- **Exercise goal**: Using the listing below, report all lines holding the word "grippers".

- **Data extract**:
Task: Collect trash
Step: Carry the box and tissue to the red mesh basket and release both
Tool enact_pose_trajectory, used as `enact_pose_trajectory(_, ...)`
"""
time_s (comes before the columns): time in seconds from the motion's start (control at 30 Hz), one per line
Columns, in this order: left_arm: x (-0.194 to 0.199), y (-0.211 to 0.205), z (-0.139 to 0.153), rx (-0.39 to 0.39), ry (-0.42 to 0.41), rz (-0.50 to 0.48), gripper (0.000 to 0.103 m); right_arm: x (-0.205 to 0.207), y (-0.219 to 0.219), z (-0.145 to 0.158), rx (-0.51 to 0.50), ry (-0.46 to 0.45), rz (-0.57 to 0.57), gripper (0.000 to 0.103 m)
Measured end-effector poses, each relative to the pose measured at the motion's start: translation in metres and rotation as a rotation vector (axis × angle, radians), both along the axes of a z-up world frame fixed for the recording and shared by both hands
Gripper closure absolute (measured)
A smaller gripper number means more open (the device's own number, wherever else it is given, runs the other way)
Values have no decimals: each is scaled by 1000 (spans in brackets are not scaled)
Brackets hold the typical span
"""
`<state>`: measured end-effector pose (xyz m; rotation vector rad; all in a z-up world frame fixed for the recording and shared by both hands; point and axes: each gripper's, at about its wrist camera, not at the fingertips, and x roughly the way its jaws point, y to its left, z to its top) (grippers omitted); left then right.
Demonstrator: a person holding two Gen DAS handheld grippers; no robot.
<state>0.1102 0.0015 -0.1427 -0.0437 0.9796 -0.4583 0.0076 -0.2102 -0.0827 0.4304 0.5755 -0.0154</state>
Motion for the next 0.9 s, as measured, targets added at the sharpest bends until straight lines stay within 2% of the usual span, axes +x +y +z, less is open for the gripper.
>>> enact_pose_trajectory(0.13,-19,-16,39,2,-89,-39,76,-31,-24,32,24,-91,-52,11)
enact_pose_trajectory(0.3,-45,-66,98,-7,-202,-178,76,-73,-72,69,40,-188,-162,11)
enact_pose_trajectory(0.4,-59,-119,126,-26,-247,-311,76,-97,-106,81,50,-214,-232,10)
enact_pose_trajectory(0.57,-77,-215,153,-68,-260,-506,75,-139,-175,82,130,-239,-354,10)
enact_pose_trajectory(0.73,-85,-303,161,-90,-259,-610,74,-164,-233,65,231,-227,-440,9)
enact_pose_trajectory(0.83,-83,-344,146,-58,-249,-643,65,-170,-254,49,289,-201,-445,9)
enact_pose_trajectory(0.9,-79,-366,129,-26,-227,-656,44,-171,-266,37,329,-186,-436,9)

- **Exercise result**:
`<state>`: measured end-effector pose (xyz m; rotation vector rad; all in a z-up world frame fixed for the recording and shared by both hands; point and axes: each gripper's, at about its wrist camera, not at the fingertips, and x roughly the way its jaws point, y to its left, z to its top) (grippers omitted); left then right.
Demonstrator: a person holding two Gen DAS handheld grippers; no robot.

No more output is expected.